Nintendo's ongoing dominance of portable gaming has had a schizophrenic genesis. The original Gameboy had a brick-like, toyish quality which made it look natural only in the hands of children; its sequel, the Gameboy Advance was slightly more attractive, but no more mature, and it was cursed with a screen so poor people took to soldering in cathode lights to make it usable.

Then, unexpectedly, Nintendo got it right with the the Gameboy Advance SP. The Advance SP sported a design that was so elegant and grown-up that it revolutionised the social perception of handheld consoles. Suddenly, unveiling your Gameboy on the plane drew admiring glances regardless of your age or questionable self-awareness. Genuinely pocket-sized and utterly desirable, it seemed Nintendo was taking intelligent cues from the Mac school of design.

But then something went wrong. The Nintendo DS, its latest handheld, has clearly suffered a lengthy entanglement with the ugly tree. It's a genuinely progressive piece of hardware, admittedly, but it's far more likely to draw laughter rather than lust in public.

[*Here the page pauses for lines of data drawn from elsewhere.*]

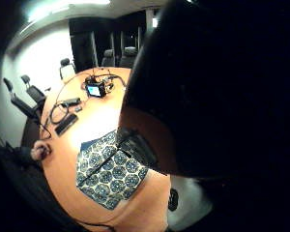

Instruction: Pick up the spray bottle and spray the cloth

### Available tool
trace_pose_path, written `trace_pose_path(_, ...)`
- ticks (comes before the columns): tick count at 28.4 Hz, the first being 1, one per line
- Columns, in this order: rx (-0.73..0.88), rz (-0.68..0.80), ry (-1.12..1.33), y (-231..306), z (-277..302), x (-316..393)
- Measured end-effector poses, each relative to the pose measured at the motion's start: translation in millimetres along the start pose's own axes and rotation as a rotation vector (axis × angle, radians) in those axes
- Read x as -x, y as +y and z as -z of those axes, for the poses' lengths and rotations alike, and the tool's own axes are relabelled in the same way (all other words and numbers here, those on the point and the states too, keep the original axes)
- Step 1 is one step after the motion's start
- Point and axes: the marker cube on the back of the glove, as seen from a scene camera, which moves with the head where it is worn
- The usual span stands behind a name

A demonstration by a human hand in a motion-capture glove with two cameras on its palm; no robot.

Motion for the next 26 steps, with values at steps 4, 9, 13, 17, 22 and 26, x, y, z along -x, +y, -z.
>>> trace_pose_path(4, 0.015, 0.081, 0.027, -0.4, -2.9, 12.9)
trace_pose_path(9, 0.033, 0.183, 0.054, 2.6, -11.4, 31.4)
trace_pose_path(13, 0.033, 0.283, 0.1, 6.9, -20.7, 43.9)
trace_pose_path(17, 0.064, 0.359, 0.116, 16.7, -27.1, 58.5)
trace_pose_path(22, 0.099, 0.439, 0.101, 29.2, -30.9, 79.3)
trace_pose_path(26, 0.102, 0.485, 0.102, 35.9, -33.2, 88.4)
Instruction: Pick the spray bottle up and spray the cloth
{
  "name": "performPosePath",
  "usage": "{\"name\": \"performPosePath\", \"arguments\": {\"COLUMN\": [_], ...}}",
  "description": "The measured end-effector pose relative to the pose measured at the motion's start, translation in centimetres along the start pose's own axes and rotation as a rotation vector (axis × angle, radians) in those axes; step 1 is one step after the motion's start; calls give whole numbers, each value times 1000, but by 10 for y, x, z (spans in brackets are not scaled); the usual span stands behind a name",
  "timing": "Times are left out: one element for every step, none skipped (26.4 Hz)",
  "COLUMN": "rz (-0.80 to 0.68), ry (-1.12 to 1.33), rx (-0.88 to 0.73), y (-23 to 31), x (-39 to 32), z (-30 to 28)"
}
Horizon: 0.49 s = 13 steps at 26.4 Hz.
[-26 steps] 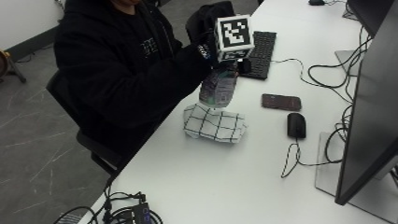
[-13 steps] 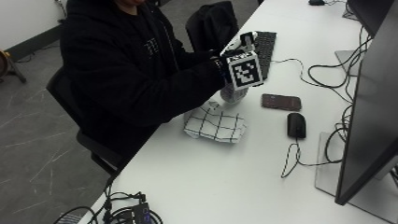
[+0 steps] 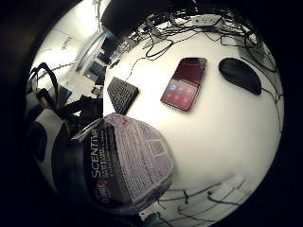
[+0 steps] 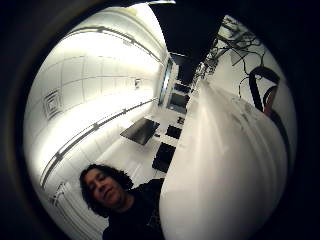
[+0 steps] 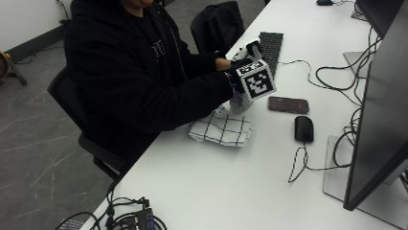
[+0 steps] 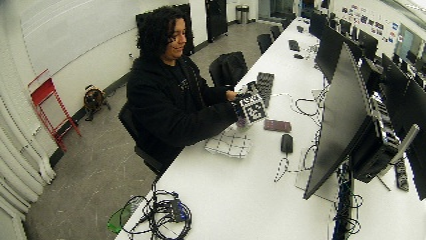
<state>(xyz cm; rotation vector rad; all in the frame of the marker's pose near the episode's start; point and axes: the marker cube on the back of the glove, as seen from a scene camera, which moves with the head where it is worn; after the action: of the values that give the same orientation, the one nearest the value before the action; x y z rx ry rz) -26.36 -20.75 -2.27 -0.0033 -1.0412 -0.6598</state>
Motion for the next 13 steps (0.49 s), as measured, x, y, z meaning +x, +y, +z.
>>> {"name": "performPosePath", "arguments": {"rz": [-1, -1, 1, 4, 8, 12, 16, 19, 22, 25, 28, 33, 40], "ry": [-1, -2, -2, -2, -3, -4, -4, -4, -3, -3, -2, 0, 3], "rx": [6, 13, 17, 18, 16, 13, 11, 9, 6, 3, -1, -6, -11], "y": [1, 1, 1, 1, 1, 2, 2, 2, 3, 3, 4, 5, 6], "x": [1, 1, 2, 2, 2, 3, 3, 3, 4, 3, 3, 3, 3], "z": [1, 1, 1, 1, 1, 1, 1, 1, 0, 0, 0, 0, 1]}}
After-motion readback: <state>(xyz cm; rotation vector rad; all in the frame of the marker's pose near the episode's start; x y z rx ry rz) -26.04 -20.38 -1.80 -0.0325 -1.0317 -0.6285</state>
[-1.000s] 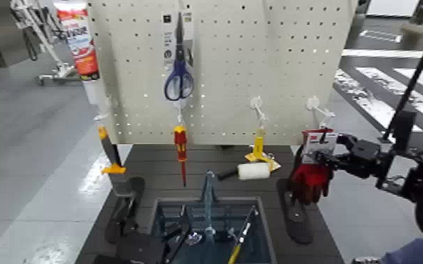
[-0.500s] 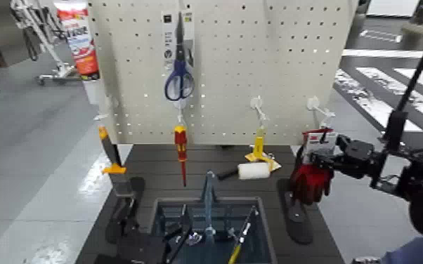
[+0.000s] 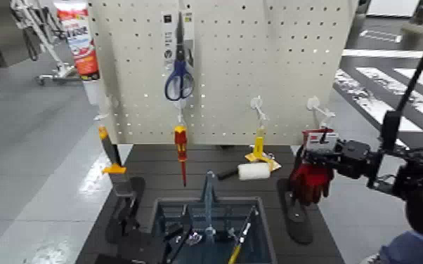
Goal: Put the red colored gloves into the crate.
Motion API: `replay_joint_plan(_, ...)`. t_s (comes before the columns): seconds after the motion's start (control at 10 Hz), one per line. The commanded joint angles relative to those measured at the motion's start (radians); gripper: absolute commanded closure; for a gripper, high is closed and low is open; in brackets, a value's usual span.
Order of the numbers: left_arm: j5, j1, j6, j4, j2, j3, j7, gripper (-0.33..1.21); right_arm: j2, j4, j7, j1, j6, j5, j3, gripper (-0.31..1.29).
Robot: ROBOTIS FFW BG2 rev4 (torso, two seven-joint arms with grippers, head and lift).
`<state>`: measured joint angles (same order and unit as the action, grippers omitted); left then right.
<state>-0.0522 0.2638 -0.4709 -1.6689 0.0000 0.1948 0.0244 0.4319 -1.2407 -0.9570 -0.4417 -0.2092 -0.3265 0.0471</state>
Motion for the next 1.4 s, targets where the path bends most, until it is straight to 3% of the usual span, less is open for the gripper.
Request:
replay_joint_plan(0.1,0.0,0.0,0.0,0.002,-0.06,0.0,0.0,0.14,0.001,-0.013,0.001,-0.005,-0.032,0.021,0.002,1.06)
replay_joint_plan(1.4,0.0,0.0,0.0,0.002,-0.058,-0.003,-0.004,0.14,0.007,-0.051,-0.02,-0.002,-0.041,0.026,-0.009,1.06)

Silver plastic has had its blingy moment in the sun, and on the DS's fatted frame looks simply tacky - it might be going for Powerbook stylings, but without an aluminium body it feels more like a Camden Market bootleg.

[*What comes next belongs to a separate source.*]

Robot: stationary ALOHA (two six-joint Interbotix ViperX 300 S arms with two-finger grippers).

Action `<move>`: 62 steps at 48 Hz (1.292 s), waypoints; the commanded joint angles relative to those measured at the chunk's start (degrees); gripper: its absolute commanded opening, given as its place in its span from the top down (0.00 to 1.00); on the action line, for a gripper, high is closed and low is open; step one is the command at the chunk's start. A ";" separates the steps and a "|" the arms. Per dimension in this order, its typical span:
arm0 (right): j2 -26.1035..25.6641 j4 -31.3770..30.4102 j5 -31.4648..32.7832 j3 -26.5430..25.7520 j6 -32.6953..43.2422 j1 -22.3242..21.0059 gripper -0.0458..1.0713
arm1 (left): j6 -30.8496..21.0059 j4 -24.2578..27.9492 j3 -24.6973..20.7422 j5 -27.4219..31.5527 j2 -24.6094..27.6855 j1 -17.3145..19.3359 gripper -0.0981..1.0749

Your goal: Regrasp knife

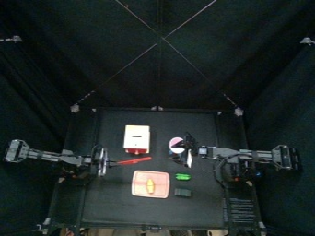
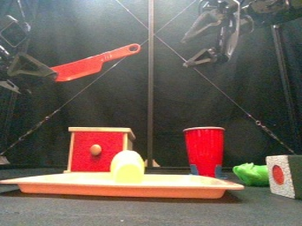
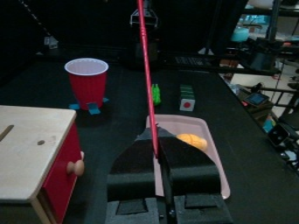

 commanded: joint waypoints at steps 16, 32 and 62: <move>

The introduction of new colour schemes next year should do it some favours - the jet black model especially will give it a much sleeker appearance - but it's unquestionably lost the aesthetic war with Sony's impending rival, the PlayStation Portable (PSP). Being a pure games machine with no extra features, the DS is also in the shadow of the PSP's movie and music functions, too.

But where it has won out is in innovation. Its second screen is a PDA-style touchpad, immediately opening up a good half-dozen new ways to interface with games - drawing, rubbing, dragging, pushing, pulling, writing...

The most unexpected surprise from the DS is how intuitive and easy it is to steer Mario 64's primary coloured heroes or Metroid Prime's first-person perspective using the touchscreen and the console's bundled thumb cap.

It's a small plastic nipple on the end of shoelace-like strap attached to the DS, which slips over your thumb so you can use the bottom screen in a similar fashion to a laptop touchpad, without risking greasy, acidic thumbprints all over the screen.